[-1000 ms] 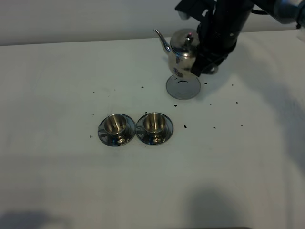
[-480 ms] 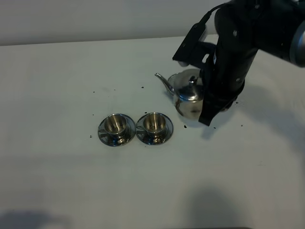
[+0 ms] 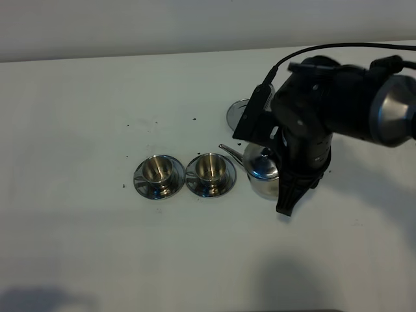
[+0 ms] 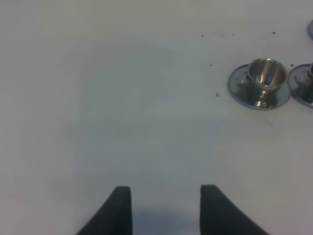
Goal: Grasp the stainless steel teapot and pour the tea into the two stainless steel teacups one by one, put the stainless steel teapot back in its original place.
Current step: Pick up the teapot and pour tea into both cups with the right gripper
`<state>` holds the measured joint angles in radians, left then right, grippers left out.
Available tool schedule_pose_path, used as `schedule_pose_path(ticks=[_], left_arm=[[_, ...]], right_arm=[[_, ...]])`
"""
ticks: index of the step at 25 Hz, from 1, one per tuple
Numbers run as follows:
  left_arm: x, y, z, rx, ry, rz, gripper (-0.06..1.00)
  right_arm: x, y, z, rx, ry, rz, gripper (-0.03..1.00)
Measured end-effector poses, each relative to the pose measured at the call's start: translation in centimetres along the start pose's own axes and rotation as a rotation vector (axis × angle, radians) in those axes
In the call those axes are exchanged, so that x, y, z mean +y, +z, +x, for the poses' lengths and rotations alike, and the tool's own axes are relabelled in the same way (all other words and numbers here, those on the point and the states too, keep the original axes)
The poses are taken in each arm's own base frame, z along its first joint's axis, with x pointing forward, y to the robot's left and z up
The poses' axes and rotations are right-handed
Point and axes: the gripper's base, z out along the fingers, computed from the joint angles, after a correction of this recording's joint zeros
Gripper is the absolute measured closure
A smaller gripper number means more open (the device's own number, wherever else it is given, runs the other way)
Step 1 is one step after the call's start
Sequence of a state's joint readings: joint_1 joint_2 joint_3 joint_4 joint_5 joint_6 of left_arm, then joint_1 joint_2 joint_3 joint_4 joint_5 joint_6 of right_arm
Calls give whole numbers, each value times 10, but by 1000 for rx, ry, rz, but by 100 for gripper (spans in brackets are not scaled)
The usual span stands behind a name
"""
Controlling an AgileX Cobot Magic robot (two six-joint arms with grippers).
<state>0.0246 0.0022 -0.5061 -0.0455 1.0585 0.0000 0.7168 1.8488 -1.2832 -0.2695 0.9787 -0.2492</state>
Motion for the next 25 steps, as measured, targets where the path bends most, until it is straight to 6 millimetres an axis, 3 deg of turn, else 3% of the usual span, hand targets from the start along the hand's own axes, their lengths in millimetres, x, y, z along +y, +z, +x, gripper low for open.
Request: schedule_pose_path(ticks=[6, 19, 25], left_arm=[[0, 0, 0, 0, 0, 0, 58], [0, 0, 0, 0, 0, 0, 58], [0, 0, 0, 0, 0, 0, 58]], right_arm=[[12, 15, -9, 48, -92, 57, 79], [19, 9, -16, 68, -237, 210, 79], [26, 16, -23, 132, -302, 252, 79]])
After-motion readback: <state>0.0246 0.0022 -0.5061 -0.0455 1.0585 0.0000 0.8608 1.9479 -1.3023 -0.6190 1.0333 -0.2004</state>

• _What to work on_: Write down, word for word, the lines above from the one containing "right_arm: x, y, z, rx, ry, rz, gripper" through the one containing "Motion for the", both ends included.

• _Solution for this exercise_:
  right_arm: x, y, z, rx, ry, rz, gripper (-0.03..1.00)
Measured end-effector poses, each relative to the pose measured at the call's start: translation in centimetres along the start pose's own axes and rotation as a rotation vector (axis × angle, radians) in those axes
In the call those axes are exchanged, so that x, y, z mean +y, +z, +x, for the poses' lengths and rotations alike, and the tool's own axes are relabelled in the same way (all other words and numbers here, those on the point and the states too, keep the original axes)
The poses are taken in each arm's own base frame, z along its first joint's axis, with x pointing forward, y to the robot's left and z up
The poses' axes and rotations are right-handed
Point and axes: the gripper's base, z out along the fingers, computed from the joint angles, after a correction of this recording's joint zeros
Gripper is the absolute measured closure
A smaller gripper number means more open (the device's own number, wherever else it is given, runs the other way)
Step 1 is one step after the call's start
Sequence of a state's joint readings: joint_1 joint_2 joint_3 joint_4 joint_5 joint_6 of left_arm, then joint_1 joint_2 joint_3 joint_4 joint_5 joint_6 of right_arm
Calls give whole numbers, each value times 10, but by 1000 for rx, ry, rz, but by 100 for gripper (spans in brackets are not scaled)
The usual span stands behind a name
"""
Controlling an AgileX Cobot Magic robot (two six-joint arms with grippers).
<state>0.0246 0.0022 -0.5061 -0.0455 1.0585 0.0000 0.7168 1.8488 -1.2832 -0.2695 0.9787 -0.2492</state>
Motion for the next 25 steps, as measured, targets where the path bends most, until it is straight to 6 millimetres an axis, 3 deg of turn, else 3% of the usual span, hand targets from the start along the hand's own axes, their lengths in millimetres, x, y, z along +y, +z, +x, gripper low for open.

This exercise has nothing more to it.